# Cockapoo Sizes



## The_Idealist_ (Jul 3, 2015)

I am having a hard time deciding which size crate to get. The owner of the breeders says that cockapoo's get as big as 20 pounds. But I also heard that they can get even bigger. I want to get a 24 times 18 crate, but now I'm not so sure. There's also a 30 times 24 crate which is a bit bigger and I'm thinking of getting it and using dividers until the puppy grows up. 

The_Idealist_


----------



## Goosey (Aug 22, 2014)

You could always buy a small one, just to see if your puppy likes it .then invest in a larger one with dividers. If anything like my two they hated the crate no matter what I did to encourage them.so it ended up being put away, which to be honest I preferred this as it was just using up valuable space I haven't got?


----------



## Boo Cable (Mar 24, 2015)

Hi, we are picking our puppy up on Thursday and we have just put a small one in our bedroom and a medium one downstairs.
We used to use the medium one for our small 6 year old labradoodle and she has been sleeping in it this afternoon!
She hasn't used it for about 4 years but still seems to love it, or maybe it's something to do with the new, fluffy vet bed I put in it!


----------



## Goosey (Aug 22, 2014)

Boo Cable said:


> Hi, we are picking our puppy up on Thursday and we have just put a small one in our bedroom and a medium one downstairs.
> We used to use the medium one for our small 6 year old labradoodle and she has been sleeping in it this afternoon!
> She hasn't used it for about 4 years but still seems to love it, or maybe it's something to do with the new, fluffy vet bed I put in it!

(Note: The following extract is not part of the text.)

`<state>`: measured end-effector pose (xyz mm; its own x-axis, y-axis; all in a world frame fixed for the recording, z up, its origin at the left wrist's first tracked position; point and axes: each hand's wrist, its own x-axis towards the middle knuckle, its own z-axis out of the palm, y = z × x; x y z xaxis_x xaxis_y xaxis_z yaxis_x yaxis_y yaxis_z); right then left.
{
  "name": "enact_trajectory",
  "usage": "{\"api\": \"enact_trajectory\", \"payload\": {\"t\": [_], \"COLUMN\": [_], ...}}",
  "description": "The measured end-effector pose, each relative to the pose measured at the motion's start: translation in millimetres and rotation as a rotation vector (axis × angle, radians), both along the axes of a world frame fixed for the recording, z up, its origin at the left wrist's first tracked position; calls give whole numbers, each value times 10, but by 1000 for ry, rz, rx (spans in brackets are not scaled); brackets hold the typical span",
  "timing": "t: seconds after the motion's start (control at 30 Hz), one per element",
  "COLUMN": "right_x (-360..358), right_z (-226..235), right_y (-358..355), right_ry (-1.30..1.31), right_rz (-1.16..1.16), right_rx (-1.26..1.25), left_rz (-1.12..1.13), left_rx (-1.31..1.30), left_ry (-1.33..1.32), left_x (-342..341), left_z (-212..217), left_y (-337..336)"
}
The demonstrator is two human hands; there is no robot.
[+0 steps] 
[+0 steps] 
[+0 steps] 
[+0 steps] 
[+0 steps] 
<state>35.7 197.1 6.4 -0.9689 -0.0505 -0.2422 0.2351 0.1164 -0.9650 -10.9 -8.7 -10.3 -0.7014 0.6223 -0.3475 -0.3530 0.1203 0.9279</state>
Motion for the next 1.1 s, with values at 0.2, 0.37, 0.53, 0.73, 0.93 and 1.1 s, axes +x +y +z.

They're funny, when the puppy comes along you find them doing things they haven't done in a long time. Sometime naughty things!


----------



## sugerlump (Oct 6, 2012)

I never used a crate for ginger. Just because i did not like them we just closed of the kitchen door till she learned how to jump over it so i made it higher and she would just jump over that one also ..so we gave her the run of the house (this of course was after housebreaking )she has had the run of the house ever since and never got in to any trouble .we keep all the doors closed that we don't want her in like the bathroom.but she started to sleep in our bed ever sense she was big enough to jump that high.i know some people love and would not live with out a crate,but for me i thing it is cruel ,but that is just me ,,good luck,,ohhh and we want lots of pix


----------



## Janey153 (Mar 26, 2015)

I had 2 crates, one in the bedroom and one in the lounge. Barney hated them and I sold them on Gumtree! He can be kept in the kitchen if need be, and often is when I want a shower by myself or to do normal things like iron, put make up on, or go to the loo! But he does sleep on my bed 😉


----------



## fairlie (Sep 7, 2013)

The ones I like are the ones that are real furniture. 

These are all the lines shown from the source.